### Exercise goal:
Give back exactly the lines from the beginning of the listing below to the line holding "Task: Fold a", both ends included; the pictures stay out.

Start of Supplied material

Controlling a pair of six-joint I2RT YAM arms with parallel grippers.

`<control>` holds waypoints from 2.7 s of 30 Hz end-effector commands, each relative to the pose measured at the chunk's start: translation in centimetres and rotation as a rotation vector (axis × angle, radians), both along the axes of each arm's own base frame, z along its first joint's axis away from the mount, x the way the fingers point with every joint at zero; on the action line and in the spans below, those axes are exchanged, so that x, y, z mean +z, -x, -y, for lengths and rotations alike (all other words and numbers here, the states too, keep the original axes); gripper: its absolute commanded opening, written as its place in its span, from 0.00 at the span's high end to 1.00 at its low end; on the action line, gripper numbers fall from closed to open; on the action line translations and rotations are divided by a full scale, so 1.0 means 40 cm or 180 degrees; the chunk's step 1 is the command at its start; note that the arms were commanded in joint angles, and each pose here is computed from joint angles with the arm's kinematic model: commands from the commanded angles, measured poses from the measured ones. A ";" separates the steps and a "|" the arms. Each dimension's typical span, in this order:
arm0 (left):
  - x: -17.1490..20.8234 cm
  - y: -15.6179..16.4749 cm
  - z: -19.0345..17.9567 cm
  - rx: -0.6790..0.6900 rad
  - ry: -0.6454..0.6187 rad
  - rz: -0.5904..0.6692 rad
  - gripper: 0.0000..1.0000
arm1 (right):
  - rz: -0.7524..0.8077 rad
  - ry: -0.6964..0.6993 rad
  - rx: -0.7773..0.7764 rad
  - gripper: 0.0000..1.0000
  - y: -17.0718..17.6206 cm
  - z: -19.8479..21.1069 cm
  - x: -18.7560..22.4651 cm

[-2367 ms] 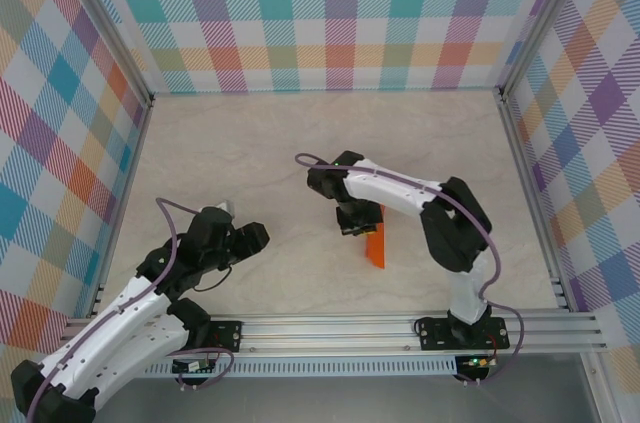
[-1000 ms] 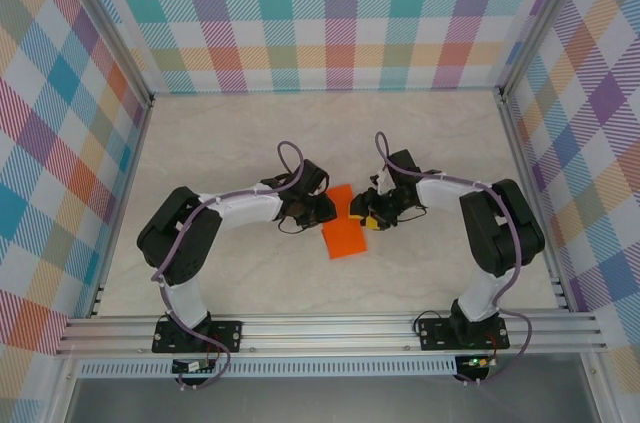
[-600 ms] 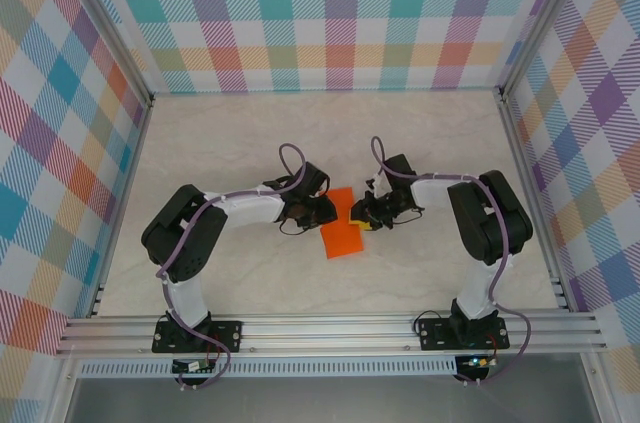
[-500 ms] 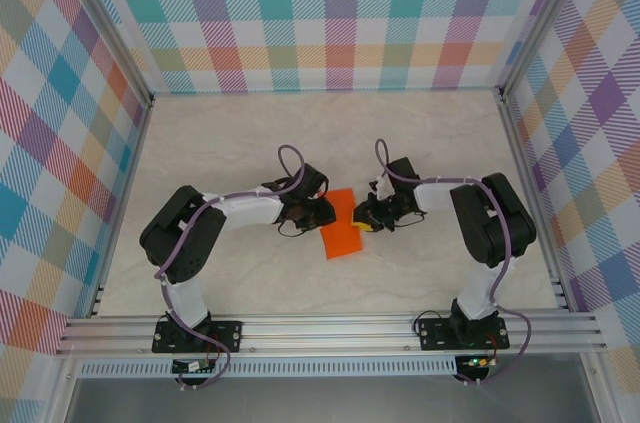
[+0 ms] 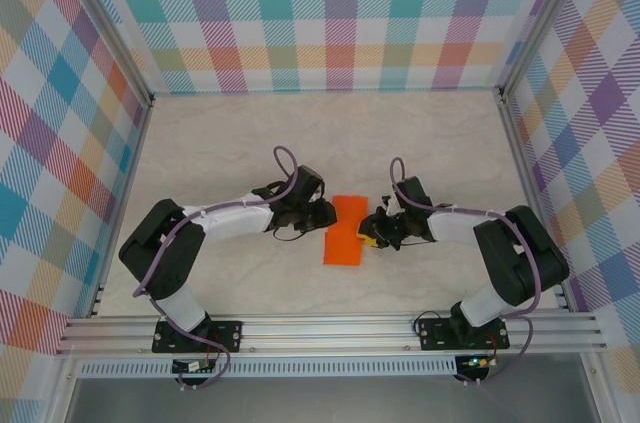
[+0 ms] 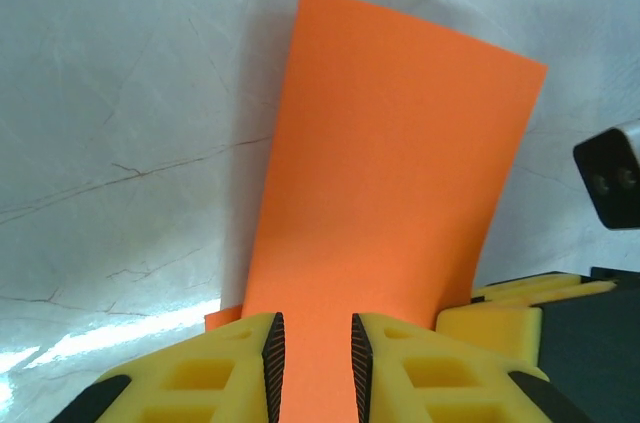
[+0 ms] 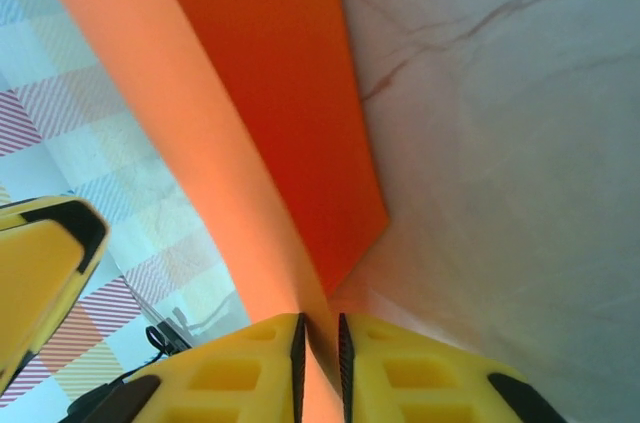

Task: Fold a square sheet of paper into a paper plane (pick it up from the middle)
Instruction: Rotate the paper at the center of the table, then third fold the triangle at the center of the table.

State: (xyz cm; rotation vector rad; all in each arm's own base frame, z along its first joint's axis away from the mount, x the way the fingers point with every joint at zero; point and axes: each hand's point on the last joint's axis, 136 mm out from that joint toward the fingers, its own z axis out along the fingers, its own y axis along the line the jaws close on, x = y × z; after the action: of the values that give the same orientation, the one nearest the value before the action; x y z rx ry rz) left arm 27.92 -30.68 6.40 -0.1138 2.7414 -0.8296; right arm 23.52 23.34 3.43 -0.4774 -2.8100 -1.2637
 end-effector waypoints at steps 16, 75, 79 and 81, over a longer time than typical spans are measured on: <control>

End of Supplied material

### Response:
Controlling a pair of six-joint I2RT YAM arms with parallel grippers.

`<control>` holds waypoints from 2.7 s of 30 Hz end-effector commands, each relative to the pose measured at the chunk's start: translation in centimetres and rotation as a rotation vector (axis × angle, radians), both along the axes of each arm's own base frame, z along its first joint's axis away from the mount, x the way the fingers point with every joint at zero; on the action line and in the spans below, those axes are exchanged, so that x, y, z mean +z, -x, -y, for lengths and rotations alike (all other words and numbers here, the states too, keep the original axes); gripper: its absolute commanded opening, written as its place in its span, from 0.00 at the span's high end to 1.00 at its low end; on the action line, gripper numbers fall from closed to open; on the action line translations and rotations are divided by a full scale, so 1.0 means 40 cm or 180 degrees; the chunk's step 1 is the command at its start; note that the arms were commanded in joint angles, and each pose here is computed from joint angles with the arm's kinematic model: commands from the commanded angles, measured poses from the measured ones. A ";" separates the steps and a "|" the arms. Each dimension's typical span, in this order:
arm0 (left):
  - x: -17.1490..20.8234 cm
  - y: -15.6179..16.4749 cm
  - z: -19.0345..17.9567 cm
  - rx: -0.6790..0.6900 rad
  - ry: -0.6454..0.6187 rad
  - rz: -0.5904..0.6692 rad
  - gripper: 0.0000..1.0000
arm1 (right):
  - rz: -0.7524..0.8077 rad
  - ry: -0.6964..0.6993 rad
  - rx: -0.7773..0.7764 rad
  - gripper: 0.0000..1.0000
  - y: -17.0718..17.6206 cm
  - z: -19.8479..21.1069 cm
  - x: -18.7560..22.4651 cm

[-2367 ms] 
[-1000 ms] 
[-600 ms] 
[-500 ms] 
[+0 ms] 
[+0 ms] 
[+0 ms] 

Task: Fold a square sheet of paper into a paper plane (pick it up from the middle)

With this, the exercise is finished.